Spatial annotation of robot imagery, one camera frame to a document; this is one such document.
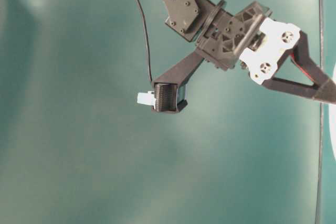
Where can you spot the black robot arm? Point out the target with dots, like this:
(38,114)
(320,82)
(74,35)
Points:
(187,18)

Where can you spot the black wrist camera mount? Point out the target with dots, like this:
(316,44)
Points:
(169,94)

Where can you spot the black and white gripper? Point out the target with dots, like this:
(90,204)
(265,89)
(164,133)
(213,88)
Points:
(258,41)

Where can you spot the white round object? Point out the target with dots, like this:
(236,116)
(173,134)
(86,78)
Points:
(332,127)

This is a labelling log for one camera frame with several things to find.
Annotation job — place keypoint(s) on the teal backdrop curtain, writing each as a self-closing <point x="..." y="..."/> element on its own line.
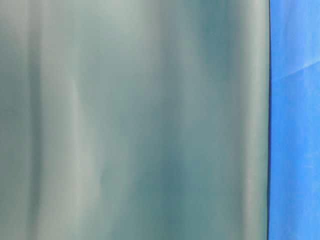
<point x="134" y="119"/>

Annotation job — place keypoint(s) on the blue table cloth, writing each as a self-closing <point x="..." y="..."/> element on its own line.
<point x="294" y="182"/>

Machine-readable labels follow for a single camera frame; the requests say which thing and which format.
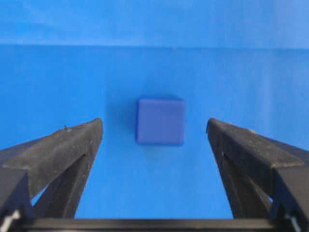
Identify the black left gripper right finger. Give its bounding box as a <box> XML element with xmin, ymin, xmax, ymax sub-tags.
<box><xmin>207</xmin><ymin>118</ymin><xmax>309</xmax><ymax>222</ymax></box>

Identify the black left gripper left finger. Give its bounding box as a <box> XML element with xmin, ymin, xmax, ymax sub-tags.
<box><xmin>0</xmin><ymin>118</ymin><xmax>103</xmax><ymax>218</ymax></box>

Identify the blue block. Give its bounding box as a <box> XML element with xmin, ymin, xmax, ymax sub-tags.
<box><xmin>135</xmin><ymin>98</ymin><xmax>187</xmax><ymax>146</ymax></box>

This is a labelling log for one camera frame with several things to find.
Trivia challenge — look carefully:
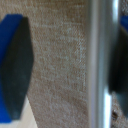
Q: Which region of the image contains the long silver drawer handle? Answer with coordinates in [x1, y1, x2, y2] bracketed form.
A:
[86, 0, 120, 128]

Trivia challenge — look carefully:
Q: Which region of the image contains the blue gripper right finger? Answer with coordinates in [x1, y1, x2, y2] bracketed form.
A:
[107, 14, 128, 117]

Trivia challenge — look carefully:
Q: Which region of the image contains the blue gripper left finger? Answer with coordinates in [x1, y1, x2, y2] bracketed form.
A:
[0, 13, 35, 124]

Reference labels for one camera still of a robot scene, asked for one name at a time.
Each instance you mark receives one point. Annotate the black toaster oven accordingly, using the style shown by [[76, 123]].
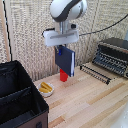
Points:
[[111, 55]]

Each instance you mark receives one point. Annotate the yellow food piece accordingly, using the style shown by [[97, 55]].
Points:
[[43, 90], [47, 87]]

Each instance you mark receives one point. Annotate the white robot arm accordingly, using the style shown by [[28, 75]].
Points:
[[68, 10]]

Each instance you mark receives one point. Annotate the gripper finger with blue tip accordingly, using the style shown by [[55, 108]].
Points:
[[60, 51]]

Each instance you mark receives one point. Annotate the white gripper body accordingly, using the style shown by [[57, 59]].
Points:
[[60, 37]]

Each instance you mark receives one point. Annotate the white bowl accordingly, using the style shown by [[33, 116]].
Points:
[[46, 92]]

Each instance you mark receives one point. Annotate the black fabric storage box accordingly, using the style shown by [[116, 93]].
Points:
[[20, 96]]

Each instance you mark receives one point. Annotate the red cup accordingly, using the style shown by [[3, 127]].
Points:
[[63, 76]]

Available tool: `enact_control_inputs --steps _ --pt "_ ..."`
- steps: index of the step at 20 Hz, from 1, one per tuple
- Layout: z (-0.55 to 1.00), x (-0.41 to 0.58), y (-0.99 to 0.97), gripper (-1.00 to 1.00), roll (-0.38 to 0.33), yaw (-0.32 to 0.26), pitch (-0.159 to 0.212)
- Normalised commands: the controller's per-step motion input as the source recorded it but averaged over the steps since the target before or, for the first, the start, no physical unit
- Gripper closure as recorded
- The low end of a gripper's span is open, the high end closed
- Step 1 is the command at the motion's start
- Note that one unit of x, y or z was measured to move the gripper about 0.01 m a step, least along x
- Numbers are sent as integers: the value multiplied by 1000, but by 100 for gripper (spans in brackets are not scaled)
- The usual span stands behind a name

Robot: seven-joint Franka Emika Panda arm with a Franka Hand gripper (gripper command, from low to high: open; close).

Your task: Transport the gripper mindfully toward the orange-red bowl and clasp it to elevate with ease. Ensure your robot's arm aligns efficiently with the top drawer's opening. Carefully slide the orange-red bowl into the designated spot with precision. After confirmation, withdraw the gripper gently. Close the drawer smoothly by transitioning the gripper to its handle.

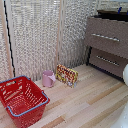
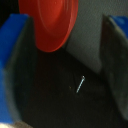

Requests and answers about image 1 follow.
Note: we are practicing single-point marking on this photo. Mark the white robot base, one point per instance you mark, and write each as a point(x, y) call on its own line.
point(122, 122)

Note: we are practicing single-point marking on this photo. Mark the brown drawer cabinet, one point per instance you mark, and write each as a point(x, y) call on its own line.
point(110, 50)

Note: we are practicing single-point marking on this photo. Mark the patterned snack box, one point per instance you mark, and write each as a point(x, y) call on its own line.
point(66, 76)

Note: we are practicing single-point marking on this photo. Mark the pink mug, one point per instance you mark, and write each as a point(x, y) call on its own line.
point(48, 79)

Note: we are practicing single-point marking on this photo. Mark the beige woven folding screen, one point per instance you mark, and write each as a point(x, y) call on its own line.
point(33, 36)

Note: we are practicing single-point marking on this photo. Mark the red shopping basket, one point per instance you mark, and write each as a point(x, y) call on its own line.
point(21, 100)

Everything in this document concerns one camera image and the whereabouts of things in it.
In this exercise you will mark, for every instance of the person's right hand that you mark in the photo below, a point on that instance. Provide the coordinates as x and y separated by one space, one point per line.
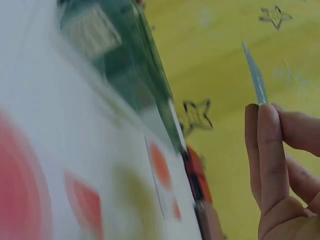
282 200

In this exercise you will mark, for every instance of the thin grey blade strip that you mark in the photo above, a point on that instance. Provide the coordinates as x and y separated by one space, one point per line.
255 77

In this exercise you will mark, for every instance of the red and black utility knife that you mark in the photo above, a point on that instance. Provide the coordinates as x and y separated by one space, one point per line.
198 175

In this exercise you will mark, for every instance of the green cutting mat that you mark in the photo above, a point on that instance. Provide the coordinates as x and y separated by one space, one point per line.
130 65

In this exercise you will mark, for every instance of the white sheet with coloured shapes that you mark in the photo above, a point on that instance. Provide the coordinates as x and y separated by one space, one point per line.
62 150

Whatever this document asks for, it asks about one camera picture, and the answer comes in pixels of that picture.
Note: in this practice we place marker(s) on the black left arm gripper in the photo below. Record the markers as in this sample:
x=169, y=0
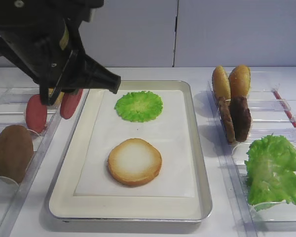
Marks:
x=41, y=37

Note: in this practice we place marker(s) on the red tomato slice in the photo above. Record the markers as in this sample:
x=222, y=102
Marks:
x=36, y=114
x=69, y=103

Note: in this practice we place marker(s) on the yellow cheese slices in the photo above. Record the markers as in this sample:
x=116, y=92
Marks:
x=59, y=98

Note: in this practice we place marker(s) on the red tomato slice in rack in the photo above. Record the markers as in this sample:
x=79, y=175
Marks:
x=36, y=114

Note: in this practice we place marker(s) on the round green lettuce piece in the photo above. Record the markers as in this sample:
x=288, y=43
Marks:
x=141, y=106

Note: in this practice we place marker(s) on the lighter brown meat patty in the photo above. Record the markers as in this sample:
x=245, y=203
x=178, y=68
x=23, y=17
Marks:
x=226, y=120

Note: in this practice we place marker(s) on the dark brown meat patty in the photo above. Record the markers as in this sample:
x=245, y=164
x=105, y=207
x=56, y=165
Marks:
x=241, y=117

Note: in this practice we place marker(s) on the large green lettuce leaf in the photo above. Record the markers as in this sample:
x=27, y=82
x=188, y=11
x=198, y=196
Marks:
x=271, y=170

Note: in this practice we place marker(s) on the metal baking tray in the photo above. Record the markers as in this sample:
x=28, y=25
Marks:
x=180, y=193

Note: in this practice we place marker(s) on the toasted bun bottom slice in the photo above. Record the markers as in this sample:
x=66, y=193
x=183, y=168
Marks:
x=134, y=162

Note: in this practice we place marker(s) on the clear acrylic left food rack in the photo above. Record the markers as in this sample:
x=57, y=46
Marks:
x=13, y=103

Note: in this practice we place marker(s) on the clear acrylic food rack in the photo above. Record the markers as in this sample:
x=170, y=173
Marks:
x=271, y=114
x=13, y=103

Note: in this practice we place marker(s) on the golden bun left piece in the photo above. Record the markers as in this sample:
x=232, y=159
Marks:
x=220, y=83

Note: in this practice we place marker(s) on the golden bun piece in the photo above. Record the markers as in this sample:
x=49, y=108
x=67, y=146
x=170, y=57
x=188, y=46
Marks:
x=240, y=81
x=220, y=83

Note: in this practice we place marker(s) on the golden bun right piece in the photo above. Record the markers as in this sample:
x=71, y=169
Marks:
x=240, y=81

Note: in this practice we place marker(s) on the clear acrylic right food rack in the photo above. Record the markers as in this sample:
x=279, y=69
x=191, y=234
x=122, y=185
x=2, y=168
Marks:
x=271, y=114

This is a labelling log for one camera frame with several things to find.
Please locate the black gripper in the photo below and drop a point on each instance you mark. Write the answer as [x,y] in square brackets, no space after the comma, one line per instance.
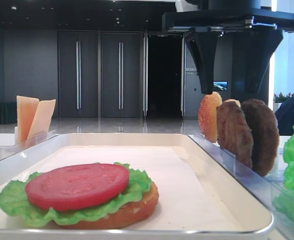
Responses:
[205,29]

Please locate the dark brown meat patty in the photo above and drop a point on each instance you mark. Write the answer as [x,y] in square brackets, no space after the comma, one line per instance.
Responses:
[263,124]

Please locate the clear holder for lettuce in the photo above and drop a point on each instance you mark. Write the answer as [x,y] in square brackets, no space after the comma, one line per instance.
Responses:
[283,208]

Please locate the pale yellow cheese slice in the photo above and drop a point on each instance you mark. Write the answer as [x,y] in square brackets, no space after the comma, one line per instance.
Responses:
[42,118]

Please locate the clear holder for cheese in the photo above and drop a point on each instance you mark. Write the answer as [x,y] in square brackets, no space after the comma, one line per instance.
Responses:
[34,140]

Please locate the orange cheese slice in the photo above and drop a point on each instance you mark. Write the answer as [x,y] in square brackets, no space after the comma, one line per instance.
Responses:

**Prompt**
Copy out each line of the listing that holds the string "labels".

**Output of the task**
Machine-readable labels follow for a single camera frame; the requests say which thing and which format.
Reference labels for one camera still of a robot scene, asked for one name at a time.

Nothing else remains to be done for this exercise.